What you will do = Going through the listing below, tally the lines that contain the word "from" and give only that figure.

-.-.-

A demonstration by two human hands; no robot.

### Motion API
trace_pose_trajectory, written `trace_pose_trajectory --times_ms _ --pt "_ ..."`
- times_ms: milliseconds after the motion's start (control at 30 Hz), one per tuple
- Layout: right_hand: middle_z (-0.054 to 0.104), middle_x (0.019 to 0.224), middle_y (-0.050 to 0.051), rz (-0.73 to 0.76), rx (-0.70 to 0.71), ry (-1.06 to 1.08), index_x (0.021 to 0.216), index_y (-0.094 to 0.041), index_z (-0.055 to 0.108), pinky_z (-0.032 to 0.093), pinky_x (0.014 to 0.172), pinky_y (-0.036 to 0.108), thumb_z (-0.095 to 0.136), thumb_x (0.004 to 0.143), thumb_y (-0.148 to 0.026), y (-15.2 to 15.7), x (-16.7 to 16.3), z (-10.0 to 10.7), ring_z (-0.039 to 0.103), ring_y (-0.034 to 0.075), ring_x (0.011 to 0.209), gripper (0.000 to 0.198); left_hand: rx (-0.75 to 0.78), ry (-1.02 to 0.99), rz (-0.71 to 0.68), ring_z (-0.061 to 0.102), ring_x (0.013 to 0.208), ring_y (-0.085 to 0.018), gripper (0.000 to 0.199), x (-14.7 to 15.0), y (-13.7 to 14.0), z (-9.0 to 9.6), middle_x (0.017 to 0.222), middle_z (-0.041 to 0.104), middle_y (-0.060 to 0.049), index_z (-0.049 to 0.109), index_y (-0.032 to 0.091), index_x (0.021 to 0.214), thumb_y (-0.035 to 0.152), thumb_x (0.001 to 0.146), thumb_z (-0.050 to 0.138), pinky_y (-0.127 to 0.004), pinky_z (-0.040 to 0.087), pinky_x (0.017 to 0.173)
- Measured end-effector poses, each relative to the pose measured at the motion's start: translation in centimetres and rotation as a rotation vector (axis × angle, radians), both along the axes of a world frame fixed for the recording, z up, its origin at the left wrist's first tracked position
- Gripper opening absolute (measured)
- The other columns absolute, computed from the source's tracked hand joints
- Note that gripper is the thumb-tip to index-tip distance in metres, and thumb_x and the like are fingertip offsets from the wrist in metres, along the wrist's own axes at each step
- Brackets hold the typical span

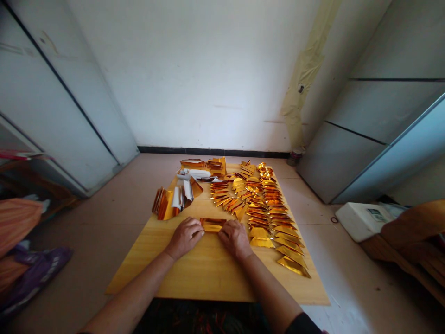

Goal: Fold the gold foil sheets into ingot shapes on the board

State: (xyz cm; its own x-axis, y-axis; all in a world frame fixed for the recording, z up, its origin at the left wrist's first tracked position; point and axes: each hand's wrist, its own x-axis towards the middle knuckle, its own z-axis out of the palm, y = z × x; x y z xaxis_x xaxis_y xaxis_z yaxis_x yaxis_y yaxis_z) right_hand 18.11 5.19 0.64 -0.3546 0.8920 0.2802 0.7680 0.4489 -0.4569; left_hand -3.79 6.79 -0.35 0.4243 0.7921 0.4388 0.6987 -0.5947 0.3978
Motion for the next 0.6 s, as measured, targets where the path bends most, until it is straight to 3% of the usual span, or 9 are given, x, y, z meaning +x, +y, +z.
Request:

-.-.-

Completed task = 2